Kenelm Chillingly represents the art in Bulwer Lytton’s works, but his science is not that of the present time, and it is doubtful if he could have stood up for long before a boxer of to-day. Personally, I would back the Public School middle-weight champion (to exclude professionals altogether) of this or any other year against him to the fullest extent of my attenuated purse. There is a certain blow yclept the funny punch, which would, I fancy, upset Kenelm badly.

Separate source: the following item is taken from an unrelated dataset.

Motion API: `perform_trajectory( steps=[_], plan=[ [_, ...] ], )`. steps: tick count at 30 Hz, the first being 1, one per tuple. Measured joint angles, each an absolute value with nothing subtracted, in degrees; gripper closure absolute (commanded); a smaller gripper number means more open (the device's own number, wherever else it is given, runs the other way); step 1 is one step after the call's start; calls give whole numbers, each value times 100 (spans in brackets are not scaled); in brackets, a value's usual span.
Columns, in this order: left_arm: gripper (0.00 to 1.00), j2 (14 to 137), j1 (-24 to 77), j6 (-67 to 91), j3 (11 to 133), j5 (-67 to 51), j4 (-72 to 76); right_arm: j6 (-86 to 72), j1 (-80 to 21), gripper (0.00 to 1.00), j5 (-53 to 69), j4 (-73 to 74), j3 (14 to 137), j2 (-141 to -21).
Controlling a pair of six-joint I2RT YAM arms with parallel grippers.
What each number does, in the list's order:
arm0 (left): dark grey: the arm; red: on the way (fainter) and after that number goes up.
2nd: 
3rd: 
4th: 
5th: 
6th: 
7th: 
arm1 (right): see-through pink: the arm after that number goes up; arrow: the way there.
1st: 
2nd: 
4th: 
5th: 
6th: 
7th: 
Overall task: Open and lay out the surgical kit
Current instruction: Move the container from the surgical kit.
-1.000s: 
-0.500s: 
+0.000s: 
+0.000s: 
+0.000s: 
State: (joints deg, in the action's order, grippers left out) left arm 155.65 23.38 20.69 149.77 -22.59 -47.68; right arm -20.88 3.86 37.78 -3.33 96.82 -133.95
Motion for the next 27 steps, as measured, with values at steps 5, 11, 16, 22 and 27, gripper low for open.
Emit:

With “Rodney Stone” must, of course, be classed the short story “The Master of Croxley,” a fine specimen of Conan Doyle’s descriptive style in matters of the ring. In the novel, strength and dogged endurance in the person of Jack Harrison triumph over science as exemplified by Crab Wilson; but in the short story, the Master—a tough, hard-hitting fighter of the old school—falls before the quickness of the young doctor, Montgomery, who brings off a dramatic knock-out blow in the nick of time.

There is an excellent fight in “The Witch’s Head,” by Rider Haggard, between one Jeremy Jones and a Boer giant called Van Zyl. Jeremy’s only hope is to avoid the Dutchman’s blows, that gentleman being able to tap a large hole in the wooden panel of a wagon with the utmost ease. He therefore confines himself to long-range fighting. But in the end the Dutchman closes with him, and attempts to strangle him. Jeremy, however, remembering an old wrestling trick, tries it, with the result that Van Zyl flies over his shoulder and cripples himself for life, and all is joy and peace.

Two of Mr. Jacobs’s best short stories, “The Peacemaker” and “The Bully of the Cavendish,” deal with fighting. In the latter mention is made of a certain Sinker Pitt, a professor of the art, who when in need of practice used to improve on the conventional ball-punching by going the round of the public-houses dressed as a Methodist clergyman and insulting hot-tempered sailor-men. A prizefighter also appears in “A Harbour of Refuge,” no less a celebrity than the Battersea Bruiser, eulogistically described by his commanding officer as a man who “could be champion of England, if he would only take the trouble to train.” And yet the Bruiser, instead of being flattered, offers to “put sich a ’ed on ’im that when he wants to blow his nose he’ll have to get a glass to see where to go to.” Such is human gratitude.

To conclude, Mr. Bernard Shaw observes sadly that the popular English novel is nothing less than a gospel of pugilism. And why not? All fights are good reading, and if the hero invariably wins, well, what does it matter? The villain is, as a rule, a most disreputable character, and fully deserves all he gets. And the hero, whatever his faults, is certainly entitled to an occasional treat. Let the good work go forward!